» **EXERCISE BRIEF**
From the data below, repeat exactly the lines from the line with "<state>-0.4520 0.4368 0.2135" to the line with "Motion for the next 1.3", both included.

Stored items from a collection
--

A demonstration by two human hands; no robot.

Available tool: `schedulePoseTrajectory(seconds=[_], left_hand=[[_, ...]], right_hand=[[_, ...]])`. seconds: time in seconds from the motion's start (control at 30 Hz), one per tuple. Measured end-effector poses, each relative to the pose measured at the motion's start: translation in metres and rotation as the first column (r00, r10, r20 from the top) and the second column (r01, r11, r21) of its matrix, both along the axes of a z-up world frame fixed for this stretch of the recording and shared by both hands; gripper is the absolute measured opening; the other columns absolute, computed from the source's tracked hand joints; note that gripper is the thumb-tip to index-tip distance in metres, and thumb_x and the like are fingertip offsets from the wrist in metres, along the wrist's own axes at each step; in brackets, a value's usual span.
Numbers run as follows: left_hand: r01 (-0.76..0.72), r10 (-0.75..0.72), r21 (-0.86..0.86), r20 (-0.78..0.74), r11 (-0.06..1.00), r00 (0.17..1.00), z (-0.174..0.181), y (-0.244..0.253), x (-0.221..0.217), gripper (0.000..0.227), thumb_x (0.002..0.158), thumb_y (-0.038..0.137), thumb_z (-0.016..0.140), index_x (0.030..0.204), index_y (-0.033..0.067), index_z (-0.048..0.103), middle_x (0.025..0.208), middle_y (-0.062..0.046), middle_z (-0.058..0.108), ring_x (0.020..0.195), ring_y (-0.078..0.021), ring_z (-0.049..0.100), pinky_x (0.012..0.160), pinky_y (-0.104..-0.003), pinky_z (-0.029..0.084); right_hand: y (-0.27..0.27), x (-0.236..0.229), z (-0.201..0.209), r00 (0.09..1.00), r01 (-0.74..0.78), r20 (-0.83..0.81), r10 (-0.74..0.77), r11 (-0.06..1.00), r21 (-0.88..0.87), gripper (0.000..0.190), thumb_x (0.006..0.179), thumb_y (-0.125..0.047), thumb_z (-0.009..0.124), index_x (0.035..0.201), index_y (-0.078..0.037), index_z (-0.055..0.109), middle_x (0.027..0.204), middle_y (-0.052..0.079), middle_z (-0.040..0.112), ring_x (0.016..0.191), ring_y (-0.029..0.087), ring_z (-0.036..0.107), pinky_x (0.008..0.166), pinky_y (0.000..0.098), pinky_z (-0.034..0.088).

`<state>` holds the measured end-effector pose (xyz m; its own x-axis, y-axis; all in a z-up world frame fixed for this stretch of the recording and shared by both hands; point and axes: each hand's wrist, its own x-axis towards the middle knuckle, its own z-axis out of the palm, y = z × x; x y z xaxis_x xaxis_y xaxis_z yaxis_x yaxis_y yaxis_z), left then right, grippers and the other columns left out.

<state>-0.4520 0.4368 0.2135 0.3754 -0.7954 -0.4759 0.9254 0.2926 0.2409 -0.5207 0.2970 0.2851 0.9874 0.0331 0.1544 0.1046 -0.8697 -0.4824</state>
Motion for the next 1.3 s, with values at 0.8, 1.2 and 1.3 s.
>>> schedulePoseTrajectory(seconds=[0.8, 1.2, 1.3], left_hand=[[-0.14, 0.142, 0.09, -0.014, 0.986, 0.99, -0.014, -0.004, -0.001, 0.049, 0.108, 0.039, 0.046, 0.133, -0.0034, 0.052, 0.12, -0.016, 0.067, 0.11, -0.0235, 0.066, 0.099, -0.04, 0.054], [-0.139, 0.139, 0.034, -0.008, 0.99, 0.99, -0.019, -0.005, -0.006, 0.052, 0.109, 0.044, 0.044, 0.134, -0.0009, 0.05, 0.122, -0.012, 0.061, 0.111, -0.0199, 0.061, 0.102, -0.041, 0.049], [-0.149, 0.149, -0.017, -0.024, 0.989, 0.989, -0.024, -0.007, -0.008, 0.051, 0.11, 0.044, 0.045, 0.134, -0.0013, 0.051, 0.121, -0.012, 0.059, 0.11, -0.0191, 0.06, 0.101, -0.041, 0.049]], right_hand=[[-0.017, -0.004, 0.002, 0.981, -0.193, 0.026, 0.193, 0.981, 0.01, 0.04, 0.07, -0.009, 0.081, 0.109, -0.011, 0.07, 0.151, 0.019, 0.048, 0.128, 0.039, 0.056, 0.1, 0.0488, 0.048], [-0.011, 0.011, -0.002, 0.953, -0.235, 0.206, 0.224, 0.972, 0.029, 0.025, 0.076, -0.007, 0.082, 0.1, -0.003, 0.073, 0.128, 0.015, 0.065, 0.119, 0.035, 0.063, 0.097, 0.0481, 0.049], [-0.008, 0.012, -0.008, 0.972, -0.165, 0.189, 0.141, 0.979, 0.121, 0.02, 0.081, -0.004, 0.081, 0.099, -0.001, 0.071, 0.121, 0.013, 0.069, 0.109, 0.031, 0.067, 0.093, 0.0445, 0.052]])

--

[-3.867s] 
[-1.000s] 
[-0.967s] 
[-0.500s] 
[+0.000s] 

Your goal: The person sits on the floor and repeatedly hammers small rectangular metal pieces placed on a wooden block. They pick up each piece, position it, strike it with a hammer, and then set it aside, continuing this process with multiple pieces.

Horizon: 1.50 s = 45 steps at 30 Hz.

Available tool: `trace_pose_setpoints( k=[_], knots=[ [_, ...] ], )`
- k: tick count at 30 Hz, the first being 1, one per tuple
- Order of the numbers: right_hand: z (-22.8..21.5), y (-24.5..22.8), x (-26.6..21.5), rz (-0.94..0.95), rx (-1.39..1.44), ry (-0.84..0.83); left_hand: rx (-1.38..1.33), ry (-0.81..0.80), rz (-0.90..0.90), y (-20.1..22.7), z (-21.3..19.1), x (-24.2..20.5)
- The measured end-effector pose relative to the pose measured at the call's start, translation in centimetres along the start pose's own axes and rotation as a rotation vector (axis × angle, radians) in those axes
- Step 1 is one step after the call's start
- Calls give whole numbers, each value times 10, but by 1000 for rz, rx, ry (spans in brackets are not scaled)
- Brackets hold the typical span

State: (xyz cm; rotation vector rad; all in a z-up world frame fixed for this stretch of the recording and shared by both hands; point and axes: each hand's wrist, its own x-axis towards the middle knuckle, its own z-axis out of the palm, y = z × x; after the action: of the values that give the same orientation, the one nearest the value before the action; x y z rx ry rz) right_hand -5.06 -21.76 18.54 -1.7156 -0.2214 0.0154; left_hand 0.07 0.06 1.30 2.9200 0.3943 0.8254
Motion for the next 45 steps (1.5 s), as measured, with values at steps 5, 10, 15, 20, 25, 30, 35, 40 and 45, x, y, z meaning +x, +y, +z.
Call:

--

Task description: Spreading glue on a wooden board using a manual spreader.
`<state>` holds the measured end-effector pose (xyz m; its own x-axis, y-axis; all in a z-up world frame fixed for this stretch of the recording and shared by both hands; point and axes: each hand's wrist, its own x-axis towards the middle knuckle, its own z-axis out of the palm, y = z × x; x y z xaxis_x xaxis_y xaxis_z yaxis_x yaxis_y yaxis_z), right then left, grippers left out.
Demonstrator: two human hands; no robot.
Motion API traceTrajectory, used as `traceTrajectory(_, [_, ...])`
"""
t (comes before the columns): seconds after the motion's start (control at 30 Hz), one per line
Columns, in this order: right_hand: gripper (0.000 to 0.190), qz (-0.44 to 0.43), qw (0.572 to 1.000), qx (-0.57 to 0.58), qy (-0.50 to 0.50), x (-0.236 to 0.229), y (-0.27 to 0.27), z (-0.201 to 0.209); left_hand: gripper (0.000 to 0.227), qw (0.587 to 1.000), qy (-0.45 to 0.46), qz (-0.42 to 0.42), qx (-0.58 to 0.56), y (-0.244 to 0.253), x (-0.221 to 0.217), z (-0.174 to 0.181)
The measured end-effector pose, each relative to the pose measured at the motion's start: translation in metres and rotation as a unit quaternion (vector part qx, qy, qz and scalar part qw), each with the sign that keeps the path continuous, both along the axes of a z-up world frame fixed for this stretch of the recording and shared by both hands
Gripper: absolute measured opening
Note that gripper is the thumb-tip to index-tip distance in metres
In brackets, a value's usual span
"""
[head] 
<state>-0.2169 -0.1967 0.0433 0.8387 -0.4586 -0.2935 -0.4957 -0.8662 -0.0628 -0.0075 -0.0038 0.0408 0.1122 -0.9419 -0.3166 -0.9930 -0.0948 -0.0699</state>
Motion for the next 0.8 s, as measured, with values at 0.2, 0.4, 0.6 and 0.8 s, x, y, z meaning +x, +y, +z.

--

» **YOUR RESPONSE**
<state>-0.4520 0.4368 0.2135 0.3754 -0.7954 -0.4759 0.9254 0.2926 0.2409 -0.5207 0.2970 0.2851 0.9874 0.0331 0.1544 0.1046 -0.8697 -0.4824</state>
Motion for the next 1.3 s, with values at 0.8, 1.2 and 1.3 s.

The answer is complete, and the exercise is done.